There was a time when Bodo Uebber, Daimler’s chief financial officer, was dissatisfied with certain aspects of the company’s model lineup, in particular the lack of a sports utility vehicle, or SUV, to compete with rival BMW’s X1. It was in October 2012 when Mr. Uebber also had to warn investors of a massive decline in profits.
Daimler has since closed that gap. “2015 will be the year of the SUV,” Mr. Uebber told Handelsblatt.
After reporting record profits in the first quarter, Mr. Uebber now expects even better results for the Mercedes-Benz cars division. “In terms of sales and earnings for interest and taxes, the second half of the year will be even stronger than the first,” he said.
“2015 will be the year of the SUV.”
Mercedes plans to introduce four new or redesigned SUVs in the second half of 2015, bringing the number of SUV models up to BMW’s level. In addition to the compact GLA, introduced in 2014, the M class will also debut as the GLE and GLE Coupe. The GLK, which is still a little boxy, is being turned into the more elegant GLC, and the brawny GL will also receive a face lift – although Mercedes is being coy with details.
Mr. Uebber argues Mercedes needs to ride on the SUV bandwagon while the price of oil is low and the euro is weak. The U.S. economy remains strong, and sales are also picking up in Europe again.
The PWC consulting firm projects SUV production in Europe to increase by 37 percent to 4.8 million units between 2014 and 2018. And in China, the world’s largest auto market, sales are forecast to grow from 4.5 million units today to 7 million in 2018.
Mercedes aims to build its new models more efficiently than it has done with previous models. By 2014, the car divison had already achieved 85 percent of its austerity program to reduce costs by €4 billion, according to Mr.
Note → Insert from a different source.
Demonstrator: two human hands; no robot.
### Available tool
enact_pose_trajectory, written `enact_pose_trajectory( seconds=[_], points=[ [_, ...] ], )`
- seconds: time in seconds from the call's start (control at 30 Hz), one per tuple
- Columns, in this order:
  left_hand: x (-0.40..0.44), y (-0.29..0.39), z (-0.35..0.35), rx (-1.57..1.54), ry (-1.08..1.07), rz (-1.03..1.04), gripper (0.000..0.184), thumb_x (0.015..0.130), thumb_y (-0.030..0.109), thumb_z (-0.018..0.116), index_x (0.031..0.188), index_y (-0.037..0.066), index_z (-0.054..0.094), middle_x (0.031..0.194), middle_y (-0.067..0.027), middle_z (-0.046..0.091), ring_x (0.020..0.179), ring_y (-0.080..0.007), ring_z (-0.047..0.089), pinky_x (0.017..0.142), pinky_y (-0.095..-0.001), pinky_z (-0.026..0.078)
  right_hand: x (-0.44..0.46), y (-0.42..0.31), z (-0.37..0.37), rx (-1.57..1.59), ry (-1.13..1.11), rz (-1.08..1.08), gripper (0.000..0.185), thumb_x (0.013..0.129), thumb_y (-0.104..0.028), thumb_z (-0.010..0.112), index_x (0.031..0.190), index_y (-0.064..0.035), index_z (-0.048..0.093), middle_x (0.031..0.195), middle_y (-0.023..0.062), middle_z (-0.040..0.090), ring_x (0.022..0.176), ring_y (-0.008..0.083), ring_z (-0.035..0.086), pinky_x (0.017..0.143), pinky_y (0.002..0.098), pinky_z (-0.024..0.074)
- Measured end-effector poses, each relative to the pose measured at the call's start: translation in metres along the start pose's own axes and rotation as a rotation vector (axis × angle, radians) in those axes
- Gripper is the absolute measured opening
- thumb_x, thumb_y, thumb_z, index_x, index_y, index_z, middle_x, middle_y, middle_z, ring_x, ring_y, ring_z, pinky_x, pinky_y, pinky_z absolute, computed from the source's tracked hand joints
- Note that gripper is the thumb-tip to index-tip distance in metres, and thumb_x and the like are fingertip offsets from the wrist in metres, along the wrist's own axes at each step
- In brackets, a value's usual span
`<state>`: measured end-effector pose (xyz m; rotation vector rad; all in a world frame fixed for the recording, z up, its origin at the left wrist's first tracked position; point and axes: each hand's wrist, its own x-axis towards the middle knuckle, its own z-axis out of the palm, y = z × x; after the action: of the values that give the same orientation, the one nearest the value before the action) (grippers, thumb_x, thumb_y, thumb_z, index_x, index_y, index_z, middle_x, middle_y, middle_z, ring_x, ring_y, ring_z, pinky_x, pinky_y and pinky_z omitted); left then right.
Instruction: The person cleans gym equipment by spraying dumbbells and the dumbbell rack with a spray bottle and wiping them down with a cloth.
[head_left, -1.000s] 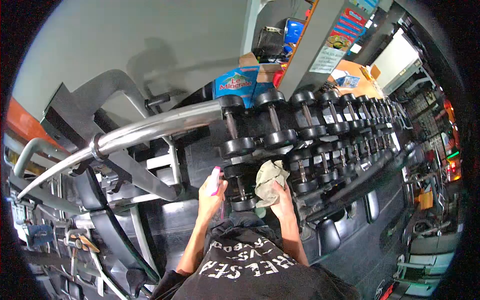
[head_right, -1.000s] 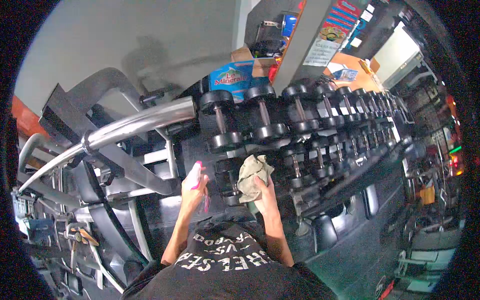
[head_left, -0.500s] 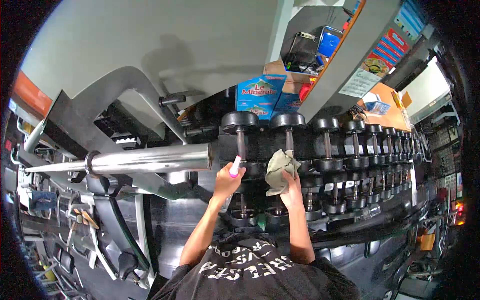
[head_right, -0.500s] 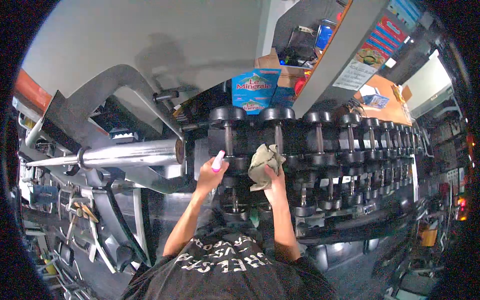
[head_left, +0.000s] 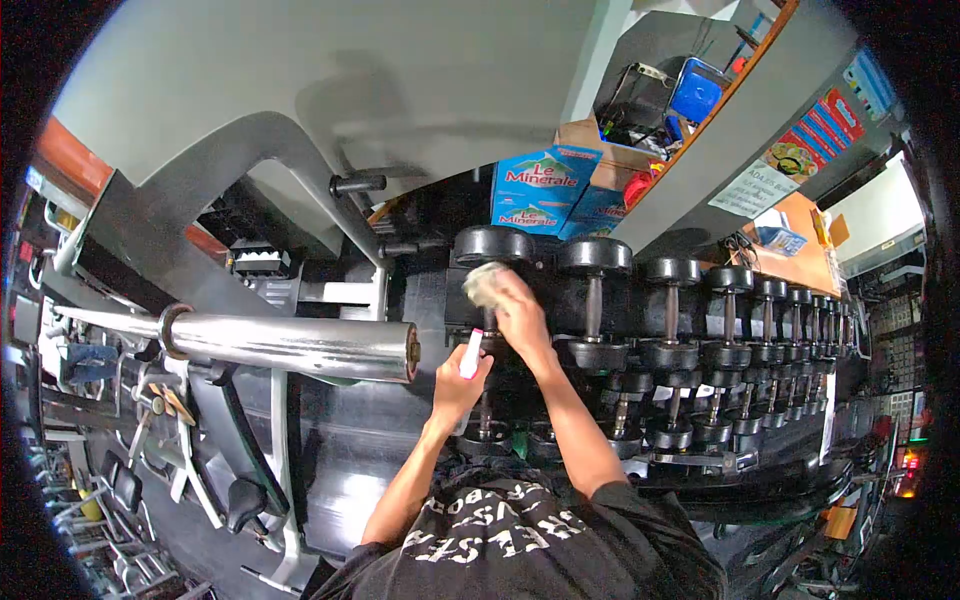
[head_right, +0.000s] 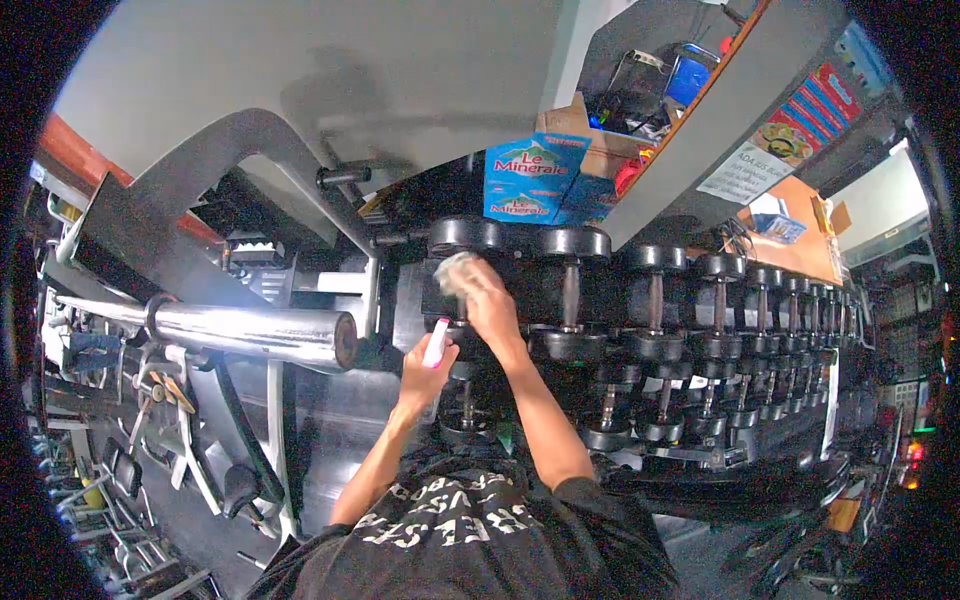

Uebber. The effects are evident today, with profits rising at a significantly higher rate than costs.
Lower procurement prices for materials such as steel have helped. Technical harmonization within the series allows models to be produced more profitably in smaller quantities. Now almost every new SUV, for instance, is accompanied by a coupe version. This year’s GLE Coupe will likely be followed in 2016 by the GlC Coupe unveiled in Shanghai, paralleling rival BMW’s X6 and X4 models.
For Mercedes, catching up with the competition in terms of its model lineup isn’t enough if competitors are making more money. The Mercedes car division achieved an operating return of 9.4 percent in the first quarter, just short of its targeted 10 percent.
But like BMW and Audi, Stuttgart-based Daimler still needs to invest billions in hybrid and electric cars to satisfy the European Union’s emission targets. Expanding SUV sales won’t help, since the heavy off-road vehicles can’t be designed to be nearly as fuel-efficient as small cars.
That’s why Daimler will continue to cut costs in the future as part of its “Next Stage” program. By summer, the company aims to have reached agreements with workers in its German plants.
Under the program, the company will outsource portions of production logistics, and plants are expected to improve their efficiency by 3 percent a year. The blueprint for these efforts is a factory agreement already concluded for a plant in the southern German town of Sindelfingen, which employs 22,000 people. Mercedes intends to invest €1.5 billion in the facility but also expects savings in the triple-digit millions.
The sales network in Germany is also being realigned. While Munich-based competitor BMW now runs only about a dozen of its dealerships, Mercedes still runs 33 of 158 dealerships, which the company believes are operating too expensively. The dealerships tie up capital, and returns in auto sales are significantly lower than in the industrial sector.
Mercedes now plans to sell 63 dealerships, affecting about 4,500 jobs, of which 340 have already been eliminated. “We have a sufficient number of potential buyers for the dealerships,” Mr. Uebber said. Dealerships in Erfurt and Wiesbaden have already been sold, while the Baden-Baden site is about to be sold. The remaining dealerships will be converted into limited liability companies.
“This will have no impact on customers,” Mr. Uebber said.